TASK BRIEF: Could you print the lines below exactly, from the one holding "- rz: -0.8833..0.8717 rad" through the last line, with no other output?

*** DATA BELOW

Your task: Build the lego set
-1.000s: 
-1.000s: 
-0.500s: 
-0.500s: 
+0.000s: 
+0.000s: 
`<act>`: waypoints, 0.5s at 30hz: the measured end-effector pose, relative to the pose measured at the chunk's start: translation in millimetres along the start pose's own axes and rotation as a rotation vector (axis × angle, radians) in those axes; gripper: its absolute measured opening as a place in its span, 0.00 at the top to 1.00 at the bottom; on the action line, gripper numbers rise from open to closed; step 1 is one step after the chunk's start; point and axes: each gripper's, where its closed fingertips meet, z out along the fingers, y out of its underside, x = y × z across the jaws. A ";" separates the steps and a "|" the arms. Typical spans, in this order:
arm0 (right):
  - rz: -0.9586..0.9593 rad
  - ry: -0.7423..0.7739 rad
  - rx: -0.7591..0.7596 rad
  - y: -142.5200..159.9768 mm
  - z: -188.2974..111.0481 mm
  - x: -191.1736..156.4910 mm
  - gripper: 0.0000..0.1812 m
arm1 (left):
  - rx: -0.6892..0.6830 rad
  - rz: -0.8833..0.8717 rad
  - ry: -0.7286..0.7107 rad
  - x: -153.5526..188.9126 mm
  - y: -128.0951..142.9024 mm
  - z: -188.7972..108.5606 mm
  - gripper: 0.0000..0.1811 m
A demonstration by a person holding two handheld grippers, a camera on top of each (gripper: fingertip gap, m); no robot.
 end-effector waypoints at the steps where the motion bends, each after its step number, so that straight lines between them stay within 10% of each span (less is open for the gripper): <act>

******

RESPONSE TO THE EXERCISE:
  - rz: -0.8833..0.8717 rad
  - ry: -0.7286..0.7107 rad
  - x: -153.5526..188.9126 mm
  - y: -128.0951..142.9024 mm
  - z: -188.7972..108.5606 mm
  - gripper: 0.0000..0.1811 m
A demonstration by a person holding two handheld grippers, a camera on top of each (gripper: fingertip gap, m); no robot.
 end-effector waypoints at the steps where the motion bends, each after its step number, so that straight lines between them stay within 10% of each span (less is open for the gripper): <act>

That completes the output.